Thursday, September 2, 2021

Bukele's judicial reform (Sept. 2, 2021)

News Briefs


El Salvador
  • Judicial reform passed by El Salvador's National Assembly at lightning speed this week will force judges and prosecutors to retire once they turn 60 or after completing 30 years of service, affecting one-third of all judges and dozens of prosecutors, reports El Faro. (See yesterday's briefs.) The Supreme Court will now hold the power to name the new magistrates, a move which legal observers have called unconstitutional. The reforms also create an arbitrary process for reassigning judges, which judicial watch dogs fear will be used to silence judges at odds with the Bukele administration. 
  • A group of young Salvadorans protested against the country's adoption of Bitcoin as legal tender and denounced political persecution against people critical of the government of President Nayib Bukele, reports EFE. (See yesterday's briefs.)
  • This year's "Miss El Salvador" wants to use her beauty pageant platform to raise awareness about gender violence and has called for a law that permits abortions. (El Faro)
Venezuela
  • Venezuelan negotiators for the Maduro government and the opposition will start meetings tomorrow, aimed at reaching an agreement to end the country's protracted political stalemate.

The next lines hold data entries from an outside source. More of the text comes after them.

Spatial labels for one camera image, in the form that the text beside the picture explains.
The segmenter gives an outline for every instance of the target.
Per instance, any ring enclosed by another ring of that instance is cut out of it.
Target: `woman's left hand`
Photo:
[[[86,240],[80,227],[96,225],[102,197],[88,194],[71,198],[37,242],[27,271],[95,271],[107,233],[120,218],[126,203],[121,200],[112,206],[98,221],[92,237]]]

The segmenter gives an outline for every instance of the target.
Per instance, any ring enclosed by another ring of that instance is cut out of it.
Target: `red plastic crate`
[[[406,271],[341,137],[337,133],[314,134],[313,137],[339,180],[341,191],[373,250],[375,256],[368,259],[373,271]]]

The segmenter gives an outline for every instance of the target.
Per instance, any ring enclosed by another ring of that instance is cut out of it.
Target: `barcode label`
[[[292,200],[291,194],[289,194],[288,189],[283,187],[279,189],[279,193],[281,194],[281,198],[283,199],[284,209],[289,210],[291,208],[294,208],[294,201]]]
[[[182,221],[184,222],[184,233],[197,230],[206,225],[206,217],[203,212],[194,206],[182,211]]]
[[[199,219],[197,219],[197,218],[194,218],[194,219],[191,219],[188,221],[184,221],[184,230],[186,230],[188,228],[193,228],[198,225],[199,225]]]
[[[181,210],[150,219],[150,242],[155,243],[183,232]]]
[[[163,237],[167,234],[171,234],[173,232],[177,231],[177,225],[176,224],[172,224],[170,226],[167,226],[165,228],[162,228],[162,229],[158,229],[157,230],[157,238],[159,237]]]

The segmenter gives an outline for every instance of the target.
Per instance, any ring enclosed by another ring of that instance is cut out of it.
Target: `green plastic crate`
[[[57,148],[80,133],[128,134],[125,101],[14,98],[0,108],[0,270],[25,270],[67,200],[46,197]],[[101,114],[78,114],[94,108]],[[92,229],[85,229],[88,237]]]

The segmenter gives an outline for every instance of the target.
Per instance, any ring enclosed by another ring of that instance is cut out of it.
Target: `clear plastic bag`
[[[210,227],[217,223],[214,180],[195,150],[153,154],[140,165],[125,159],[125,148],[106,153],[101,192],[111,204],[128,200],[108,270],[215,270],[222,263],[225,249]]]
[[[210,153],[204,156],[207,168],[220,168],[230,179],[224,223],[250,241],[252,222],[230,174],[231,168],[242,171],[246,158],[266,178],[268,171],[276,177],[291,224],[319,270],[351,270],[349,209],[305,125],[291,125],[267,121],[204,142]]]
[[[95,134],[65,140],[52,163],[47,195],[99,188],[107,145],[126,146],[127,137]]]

Two recent key developments -- the freeing of opposition leader Freddy Guevara and the announced participation of the opposition in regional elections -- are cited as unofficial victories of the new talks, reports Reuters. (See yesterday's post.)
  • President Nicolás Maduro's main goal for talks is to obtain relief from international sanctions that are crippling the country's economy. "Few ordinary Venezuelans expect the Mexico talks to achieve much. But the participants seem strangely confident that change is possible," according to the Economist.
  • A Reuters article documents how armed Colombian groups are taking advantage of Venezuela's crisis and transforming border communities. "Rebels who once hid from Colombia's military in Venezuela's jungles have moved into population centers, ruling alongside Maduro's government in some places, supplanting it in others," reports Sarah Kinosian.
  • China’s top oil producer is laying the groundwork to revive output in Venezuela as President Nicolas Maduro finalizes legislation to attract more international investment, reports Bloomberg.
Brazil
  • Brazil's Supreme Court is hearing arguments this week in a landmark case on whether to recognize Indigenous rights to ancestral lands that were not occupied in 1988, when the country’s current constitution was ratified. Indigenous groups have carried out the largest-ever native protests ahead of the decision, and say limiting their claims to ancestral lands ignores the historic genocidal oppression against Indigenous communities that drove them off their territories. (Reuters, The Intercept)
Colombia
  • Colombian protesters face violent government persecution, and need international support -- NACLA.
Migration
  • Lack of educational opportunities in rural Guatemala forces children in local communities to choose between fieldwork or migration to the United States, reports El Faro. For others, even school availability doesn't deter migration, because education doesn't lead to future employment.
  • El Santuario Frontera is "a bold new experiment in social housing," a live-work collective for homeless refugees in Mexico's Cañón de Alacrán just west of Tijuana, reports the New York Times.
Regional
  • World Health Organization officials called on countries with a surplus of Covid-19 vaccines to speed up donations of doses to Latin American and Caribbean. (New York Times)
  • Rising inflation, particularly food prices, in Latin America (see Tuesday's briefs)  "creates the potential for unexpected events to occur in places like Venezuela and Nicaragua," according to the Latin America Risk Report. " Electoral cheating is harder and requires greater repression when an angry population is hungry."
Haiti
  • The investigation into Haitian President Jovenel Moïse's July assassination foundering, and Haiti's other crises threaten to drown out demands for justice in the case, reports the Associated Press.
  • Haiti's devastating August earthquake will make the country's recession, already one of the world’s longest, much deeper, reports Bloomberg
Uruguay
  • The BRICS New Development Bank admitted the United Arab Emirates, Uruguay and Bangladesh as members in its first expansion push. (Reuters)
Argentina
  • The pandemic disproportionately affected female employment in Argentina (mirroring international trends) and recovery has been slower for women, according to a new report by Argentina's Ministry of Economy. The report points to care infrastructure as a key investment for a more equal economic recovery -- both in order to address female unemployment and the care economy crisis that has become more acute due to the pandemic. (Página 12)
  • La Nación chronicles how a prolonged drought -- part of the same one affecting Brazil -- has dried out Argentina's Paraná wetlands.
Did I miss something, get something wrong, or do you have a different take? Let me know ...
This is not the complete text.